I called it dictify and added the last 2 rem lines to clarify how to use it with word list files.

Save it with whatever name you like, and make it executable.

Hope this is useful to someone, it certainly has been to me - I'm migrating a friend from a dell to a macbook, and he's a bit dyslexic - we have something like 2500 Buddhist names and terms in a text file that we can import into his new spell checker!

- padmavyuha
Back to top
James3359
The Merovingian


Joined: Jul 05, 2005
Posts: 685
Location: North West England

PostPosted: Tue Mar 17, 2009 1:08 pm    Post subject:

Smokey has recently been updating the Wiki pages on this subject. I wonder if it would be worth adding this, or a link to this, on the Exporting Word Lists page.
Back to top
sardisson
Town Crier
Town Crier


Joined: Feb 01, 2004
Posts: 4588

PostPosted: Tue Mar 17, 2009 3:57 pm    Post subject:

James3359 wrote:
Smokey has recently been updating the Wiki pages on this subject. I wonder if it would be worth adding this, or a link to this, on the Exporting Word Lists page.


Yeah, let's add the perl script to that page. (It would be awesome if the script could also be made to parse standard.dic directly, so that it could act on both one-word-per-line wordlists and on someone's exported standard.dic; one less step for migrations.)

Smokey

_________________
"[...] whether the duck drinks hot chocolate or coffee is irrelevant." -- ovvldc and sardisson in the NeoWiki
Back to top
yoxi
Cipher


Joined: Sep 07, 2004
Posts: 1799
Location: Dawlish, Devon

PostPosted: Tue Mar 17, 2009 11:52 pm    Post subject:

Beyond me, I'm afraid - just the messenger Smile
Back to top
Markk
Operator


Joined: Mar 15, 2007
Posts: 43
Location: Wisconsin US

PostPosted: Wed Mar 18, 2009 6:14 pm    Post subject:

I can do it no problem except I have no words in standard.dic. Do any of you have a file that would be good, reply with it and I'll add in the code. It will only be a couple of lines, I think. Depending on what I see in the file.
Back to top
James3359
The Merovingian


Joined: Jul 05, 2005
Posts: 685
Location: North West England

PostPosted: Thu Mar 19, 2009 3:35 am    Post subject:

Here's my standard.dic file. There are not many words in it, so I hope it will do.
Back to top
Markk
Operator


Joined: Mar 15, 2007
Posts: 43
Location: Wisconsin US

PostPosted: Thu Mar 19, 2009 8:52 am    Post subject: Working on it.

James3359 wrote:
Here's my standard.dic file. There are not many words in it, so I hope it will do.

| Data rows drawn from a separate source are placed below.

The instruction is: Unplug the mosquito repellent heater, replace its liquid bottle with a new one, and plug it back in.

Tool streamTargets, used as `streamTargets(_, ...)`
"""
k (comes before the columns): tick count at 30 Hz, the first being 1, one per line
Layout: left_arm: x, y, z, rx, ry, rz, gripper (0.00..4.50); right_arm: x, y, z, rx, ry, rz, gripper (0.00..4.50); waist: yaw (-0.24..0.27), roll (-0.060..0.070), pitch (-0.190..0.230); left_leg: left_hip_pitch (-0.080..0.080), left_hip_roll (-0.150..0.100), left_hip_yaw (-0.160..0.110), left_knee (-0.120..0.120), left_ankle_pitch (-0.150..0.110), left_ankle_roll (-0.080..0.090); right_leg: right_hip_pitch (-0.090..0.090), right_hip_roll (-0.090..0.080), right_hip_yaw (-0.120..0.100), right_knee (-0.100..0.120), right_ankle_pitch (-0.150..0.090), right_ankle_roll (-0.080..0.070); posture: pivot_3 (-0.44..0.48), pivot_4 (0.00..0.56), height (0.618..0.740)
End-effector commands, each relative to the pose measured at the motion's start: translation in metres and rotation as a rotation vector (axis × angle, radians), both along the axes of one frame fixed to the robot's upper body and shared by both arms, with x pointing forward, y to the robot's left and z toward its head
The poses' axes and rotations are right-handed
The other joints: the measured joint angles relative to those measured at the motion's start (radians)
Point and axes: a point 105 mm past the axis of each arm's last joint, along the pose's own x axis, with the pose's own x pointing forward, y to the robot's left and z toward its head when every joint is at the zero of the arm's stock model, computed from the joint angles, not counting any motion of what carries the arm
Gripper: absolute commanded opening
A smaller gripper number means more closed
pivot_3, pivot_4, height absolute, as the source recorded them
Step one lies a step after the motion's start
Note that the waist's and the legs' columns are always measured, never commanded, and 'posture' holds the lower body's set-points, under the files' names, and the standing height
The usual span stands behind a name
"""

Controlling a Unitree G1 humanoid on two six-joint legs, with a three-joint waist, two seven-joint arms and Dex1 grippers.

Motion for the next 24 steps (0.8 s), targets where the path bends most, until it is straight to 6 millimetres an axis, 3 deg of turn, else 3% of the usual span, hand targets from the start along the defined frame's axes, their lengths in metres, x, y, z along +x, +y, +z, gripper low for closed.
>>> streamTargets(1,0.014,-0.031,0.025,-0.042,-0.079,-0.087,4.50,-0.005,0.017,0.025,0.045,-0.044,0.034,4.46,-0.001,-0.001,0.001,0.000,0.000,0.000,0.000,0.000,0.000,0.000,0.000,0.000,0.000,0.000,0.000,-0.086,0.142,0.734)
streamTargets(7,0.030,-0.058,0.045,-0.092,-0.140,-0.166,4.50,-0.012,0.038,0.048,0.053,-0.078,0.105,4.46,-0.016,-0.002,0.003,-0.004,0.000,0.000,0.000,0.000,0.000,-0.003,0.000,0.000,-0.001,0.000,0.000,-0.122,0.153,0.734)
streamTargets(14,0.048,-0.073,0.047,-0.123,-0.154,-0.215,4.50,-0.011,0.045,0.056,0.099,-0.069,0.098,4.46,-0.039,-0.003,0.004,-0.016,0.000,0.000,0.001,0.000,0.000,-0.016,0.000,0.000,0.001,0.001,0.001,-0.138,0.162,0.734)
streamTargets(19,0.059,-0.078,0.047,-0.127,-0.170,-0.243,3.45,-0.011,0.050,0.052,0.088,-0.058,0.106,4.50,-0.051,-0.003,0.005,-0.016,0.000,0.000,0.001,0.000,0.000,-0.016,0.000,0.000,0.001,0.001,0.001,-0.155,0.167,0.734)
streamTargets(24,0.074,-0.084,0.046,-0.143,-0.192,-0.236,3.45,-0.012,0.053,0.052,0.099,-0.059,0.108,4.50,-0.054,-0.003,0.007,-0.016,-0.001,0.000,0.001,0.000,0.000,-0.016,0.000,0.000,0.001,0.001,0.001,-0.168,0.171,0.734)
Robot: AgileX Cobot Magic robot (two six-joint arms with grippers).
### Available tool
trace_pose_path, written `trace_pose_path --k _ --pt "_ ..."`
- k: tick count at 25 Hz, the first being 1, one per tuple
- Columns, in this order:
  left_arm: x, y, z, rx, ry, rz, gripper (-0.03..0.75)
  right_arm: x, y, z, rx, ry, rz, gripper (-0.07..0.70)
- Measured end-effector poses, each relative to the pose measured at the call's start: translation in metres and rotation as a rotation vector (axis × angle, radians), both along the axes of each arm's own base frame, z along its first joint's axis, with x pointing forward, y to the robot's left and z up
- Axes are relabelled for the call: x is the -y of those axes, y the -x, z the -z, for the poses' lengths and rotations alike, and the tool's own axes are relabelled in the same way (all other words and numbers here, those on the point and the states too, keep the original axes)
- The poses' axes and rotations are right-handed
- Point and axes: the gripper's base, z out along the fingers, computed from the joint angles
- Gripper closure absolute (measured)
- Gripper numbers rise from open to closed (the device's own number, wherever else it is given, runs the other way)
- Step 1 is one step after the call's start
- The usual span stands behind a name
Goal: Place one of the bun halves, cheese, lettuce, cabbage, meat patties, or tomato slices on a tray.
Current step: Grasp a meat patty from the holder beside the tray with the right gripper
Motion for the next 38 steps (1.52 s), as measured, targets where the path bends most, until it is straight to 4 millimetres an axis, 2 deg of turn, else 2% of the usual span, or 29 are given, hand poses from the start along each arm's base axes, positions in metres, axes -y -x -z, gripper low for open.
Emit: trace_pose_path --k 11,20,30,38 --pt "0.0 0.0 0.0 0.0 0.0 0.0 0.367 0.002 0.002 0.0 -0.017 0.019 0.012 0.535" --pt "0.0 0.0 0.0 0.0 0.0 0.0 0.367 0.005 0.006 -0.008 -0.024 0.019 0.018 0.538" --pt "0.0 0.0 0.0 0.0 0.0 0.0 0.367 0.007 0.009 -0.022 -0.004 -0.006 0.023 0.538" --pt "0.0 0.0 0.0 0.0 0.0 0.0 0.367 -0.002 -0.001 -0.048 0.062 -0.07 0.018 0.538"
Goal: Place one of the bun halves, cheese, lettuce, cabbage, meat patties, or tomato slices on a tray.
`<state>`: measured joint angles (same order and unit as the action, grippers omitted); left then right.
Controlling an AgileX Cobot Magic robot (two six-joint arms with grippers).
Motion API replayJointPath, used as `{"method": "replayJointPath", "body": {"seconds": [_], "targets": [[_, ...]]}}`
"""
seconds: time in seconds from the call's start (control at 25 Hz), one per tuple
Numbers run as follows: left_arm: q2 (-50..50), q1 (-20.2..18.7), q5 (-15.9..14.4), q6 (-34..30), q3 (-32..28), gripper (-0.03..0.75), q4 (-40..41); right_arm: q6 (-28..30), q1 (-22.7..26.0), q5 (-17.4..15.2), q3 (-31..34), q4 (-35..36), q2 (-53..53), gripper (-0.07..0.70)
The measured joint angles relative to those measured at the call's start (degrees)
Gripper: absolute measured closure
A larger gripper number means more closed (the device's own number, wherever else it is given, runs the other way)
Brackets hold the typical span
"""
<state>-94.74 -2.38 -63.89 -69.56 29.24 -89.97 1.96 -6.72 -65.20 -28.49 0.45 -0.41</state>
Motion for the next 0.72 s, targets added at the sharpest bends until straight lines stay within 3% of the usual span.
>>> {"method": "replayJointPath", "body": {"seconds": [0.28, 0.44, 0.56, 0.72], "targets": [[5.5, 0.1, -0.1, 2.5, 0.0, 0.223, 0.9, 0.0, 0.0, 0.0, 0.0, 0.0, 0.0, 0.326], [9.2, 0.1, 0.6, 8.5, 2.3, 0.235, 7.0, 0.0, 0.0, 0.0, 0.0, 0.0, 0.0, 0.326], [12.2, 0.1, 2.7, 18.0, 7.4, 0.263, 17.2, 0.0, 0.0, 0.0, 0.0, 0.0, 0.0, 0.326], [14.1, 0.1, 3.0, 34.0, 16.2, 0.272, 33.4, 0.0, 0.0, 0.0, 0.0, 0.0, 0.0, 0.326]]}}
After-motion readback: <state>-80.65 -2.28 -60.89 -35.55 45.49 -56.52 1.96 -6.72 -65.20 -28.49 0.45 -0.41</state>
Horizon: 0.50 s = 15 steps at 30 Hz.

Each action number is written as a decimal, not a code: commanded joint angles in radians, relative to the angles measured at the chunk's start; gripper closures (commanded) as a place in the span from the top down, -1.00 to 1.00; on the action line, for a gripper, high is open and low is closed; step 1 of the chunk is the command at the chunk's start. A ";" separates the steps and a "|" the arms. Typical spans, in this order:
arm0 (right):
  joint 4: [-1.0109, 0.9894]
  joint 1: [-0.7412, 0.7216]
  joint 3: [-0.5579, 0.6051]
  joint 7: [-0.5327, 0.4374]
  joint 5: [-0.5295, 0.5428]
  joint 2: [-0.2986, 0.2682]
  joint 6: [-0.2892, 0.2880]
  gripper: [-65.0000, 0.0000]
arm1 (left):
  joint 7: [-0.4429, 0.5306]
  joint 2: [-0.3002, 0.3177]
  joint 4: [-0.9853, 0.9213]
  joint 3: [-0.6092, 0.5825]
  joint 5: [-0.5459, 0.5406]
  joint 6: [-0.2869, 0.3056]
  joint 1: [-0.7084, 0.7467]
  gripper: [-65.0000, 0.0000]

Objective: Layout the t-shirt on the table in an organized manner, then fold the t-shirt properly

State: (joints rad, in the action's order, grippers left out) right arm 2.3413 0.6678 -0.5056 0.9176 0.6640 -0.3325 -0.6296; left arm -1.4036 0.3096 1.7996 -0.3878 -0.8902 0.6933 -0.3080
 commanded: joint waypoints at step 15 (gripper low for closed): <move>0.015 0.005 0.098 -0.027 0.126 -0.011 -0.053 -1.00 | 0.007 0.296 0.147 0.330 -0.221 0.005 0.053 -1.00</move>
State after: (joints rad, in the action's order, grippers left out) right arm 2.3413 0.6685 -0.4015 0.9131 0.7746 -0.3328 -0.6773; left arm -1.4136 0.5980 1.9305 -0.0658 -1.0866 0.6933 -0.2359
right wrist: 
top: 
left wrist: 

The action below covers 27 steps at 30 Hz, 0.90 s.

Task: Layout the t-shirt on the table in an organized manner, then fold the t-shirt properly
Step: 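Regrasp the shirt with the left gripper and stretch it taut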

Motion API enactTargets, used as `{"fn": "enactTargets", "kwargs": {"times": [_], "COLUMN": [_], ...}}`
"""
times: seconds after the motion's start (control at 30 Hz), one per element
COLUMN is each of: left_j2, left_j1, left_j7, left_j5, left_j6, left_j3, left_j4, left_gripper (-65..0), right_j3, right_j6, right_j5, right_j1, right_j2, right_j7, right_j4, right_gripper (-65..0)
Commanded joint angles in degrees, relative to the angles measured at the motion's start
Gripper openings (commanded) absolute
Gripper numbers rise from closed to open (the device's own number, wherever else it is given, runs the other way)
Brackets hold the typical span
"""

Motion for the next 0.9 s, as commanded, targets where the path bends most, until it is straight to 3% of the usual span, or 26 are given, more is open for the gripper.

A little nastier than I thought in format but look back tomorrow.
Mark

Update - The standard.dic file seems to be in 16 bit Unicode? I hope so. This will be quite add hoc. Looking at a couple of standard.dic they seem not to be consistent, so there is probably a rule I don't understand. I think I might just make it output a single word per line list so it could be run into the other program. Will be gone over the weekend though.
Back to top
Markk
Operator


Joined: Mar 15, 2007
Posts: 43
Location: Wisconsin US

PostPosted: Mon Mar 23, 2009 9:45 am    Post subject: Code for standard.dic and others

Ok Here is code that takes words on individual lines, words separated by whitespace or words in standard.dic for and outputs a list separated by nulls that can be added to ~Library/Spelling wordlists.

Code:

#/usr/bin/perl -w

use strict;

# This script 'split_to_dict'
# 1. Reads standard input or a list of files specified on the command line
#    line by line in text mode, so it will automatically account for
#    unicode double byte where it (and perl) can.
# 2. It splits the lines into strings based on whitespace or
#    null (zero) characters
# 3. It removes all control characters from the strings and
# 4. Outputs the strings to STDOUT separated by zero (null) characters.
#
# Usage: perl split_to_dict inputfile1 inputfile2 > targetfile
#
# The inputfiles could be standard.dic OSX or Open Office dict or a list
# of words one per line or whitespace separated.
#
# The targetfile is suitable for pasting into ~/Library/Spelling/ dictionaries:
# cat targetfile >> ~/Library/Spelling/targetDictionary
#
# should do it where targetDictionary is "en" or "GB_en" or whatever.
# based on ideas from Cameron Hayne (macdev@hayne.net) June 2005
# version 1 Mark Kaehny March 2009
#
# released under the same license as the standard perl distribution:
# GPL version 2 or later (See the Free Software Foundation Websitei) or
# Artistic license version 2.
#

my $line;
my $word;

while ($line = <>) {
    # split on whitespace or NULL (0 valued) character
    foreach $word (split(/[\s\x00]/, $line)) {
        next if $word =~ /WBSWG6/; # skip standard.dic header
                                   # add manually if needed.
        $word =~ s/[\cA-\cZ]//g; # junk all control chars (i.e. 1-26 ascii)
        print $word, "\x00" if ($word); # add null & skip blank words
    }
}



Copy this and save it somewhere as split_to_dict and use as directed. I tested it with the given standard.dic and it worked for me. I am using early access 3. though. I did need to actually restart to get the words to be active. Clerestory and Colourant. Hmm... have to use those words somewhere.
Back to top
ovvldc
Captain Naiobi


Joined: Sep 13, 2004
Posts: 2352
Location: Zürich, CH

PostPosted: Mon Mar 23, 2009 10:52 am    Post subject:

I was thinking about making a little droplet app wth Platypus, but then I cannot enter a destination filename..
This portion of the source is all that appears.